Inéligibilités relatives

Certains candidats aux fonctions électives locales peuvent être inéligibles dans les communes dans le ressort desquelles ils exercent leurs fonctions (6). Cette situation concerne notamment certains fonctionnaires ou agents.

Il en est ainsi, en particulier :

- des préfets et des sous-préfets ;

- des secrétaires généraux et des directeurs de cabinet de préfet ;

- des magistrats et des membres des tribunaux de commerce ;

- des fonctionnaires des corps actifs de la police nationale ;

- des comptables de deniers communaux ;

- des entrepreneurs de services municipaux ;

- de certains agents des conseils généraux et régionaux ;

- de certains agents chargés de la voirie ;

- des agents salariés de la commune ;

- de certains militaires (officiers de l’armée de terre, de mer ou de l’air).


Les incompatibilités


Incompatibilités avec certaines professions

Le Code électoral et le Code général des collectivités territoriales (CGCT) prévoient plusieurs situations d’incompatibilité visant certaines activités professionnelles.

Il en est ainsi des fonctions :

- de militaire de carrière ou assimilé ;

- de directeur d’une régie communale dotée de la personnalité morale et de l’autonomie financière ou de la seule autonomie financière, dans une circonscription incluant la collectivité intéressée (7) ;

- de magistrat de l’ordre judiciaire (Cour de Cassation exclue), dans le ressort de la Cour d’appel à laquelle le magistrat est rattaché, membre du Conseil constitutionnel (8) et membre du Conseil Supérieur de l’Audiovisuel (9) ;

- de conciliateur de justice, dans le ressort de la Cour d’appel dans lequel il exerce ses fonctions (10).

Par ailleurs, le mandat de conseiller municipal est également incompatible avec les fonctions :

- de préfet ou de sous-préfet,

- de secrétaire général de préfecture,

- de fonctionnaire des corps d’autorité de la police nationale ;

- de représentant légal des établissements hospitaliers, maisons de retraite publiques et hospices publics communaux ou intercommunaux (11).

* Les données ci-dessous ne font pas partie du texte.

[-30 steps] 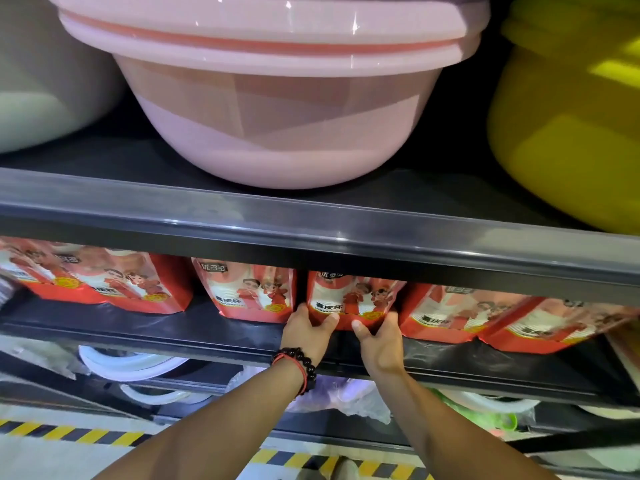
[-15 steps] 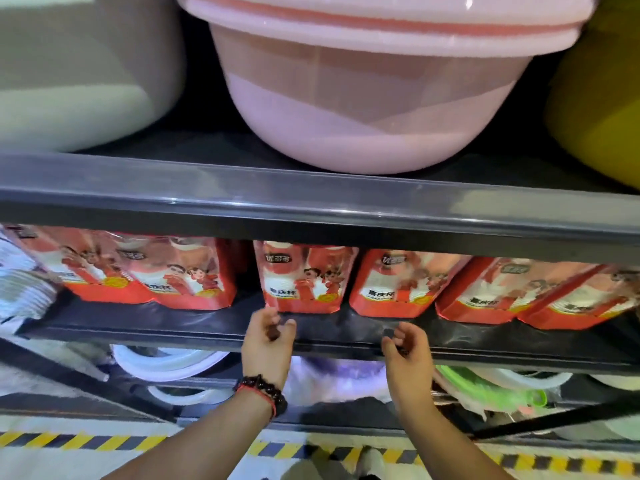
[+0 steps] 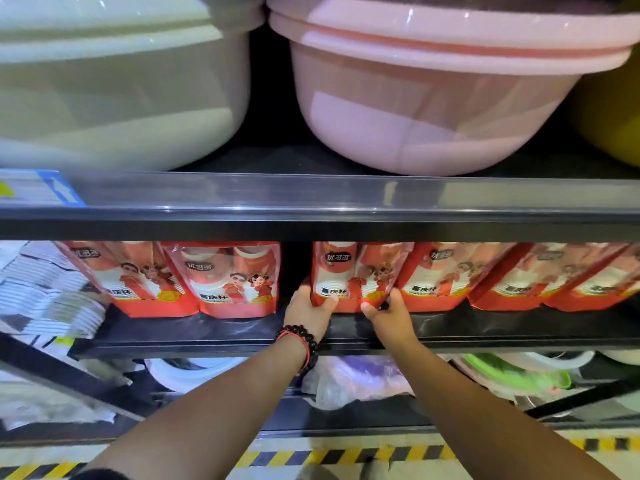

Lorsque le candidat exerçait son activité professionnelle préalablement à son élection, il dispose d’un délai de 10 jours (12), à compter de la proclamation des résultats, pour choisir entre son mandat ou son emploi. Si, à l’expiration de ce délai, l’intéressé n’a pas adressé de déclaration à leur supérieur hiérarchique, il est juridiquement présumé avoir renoncé à son mandat. En revanche, lorsqu’une incompatibilité professionnelle intervient postérieurement à l’élection du candidat, ce dernier s’expose à être déclaré démissionnaire de son mandat par le préfet, sans possibilité d’option (13).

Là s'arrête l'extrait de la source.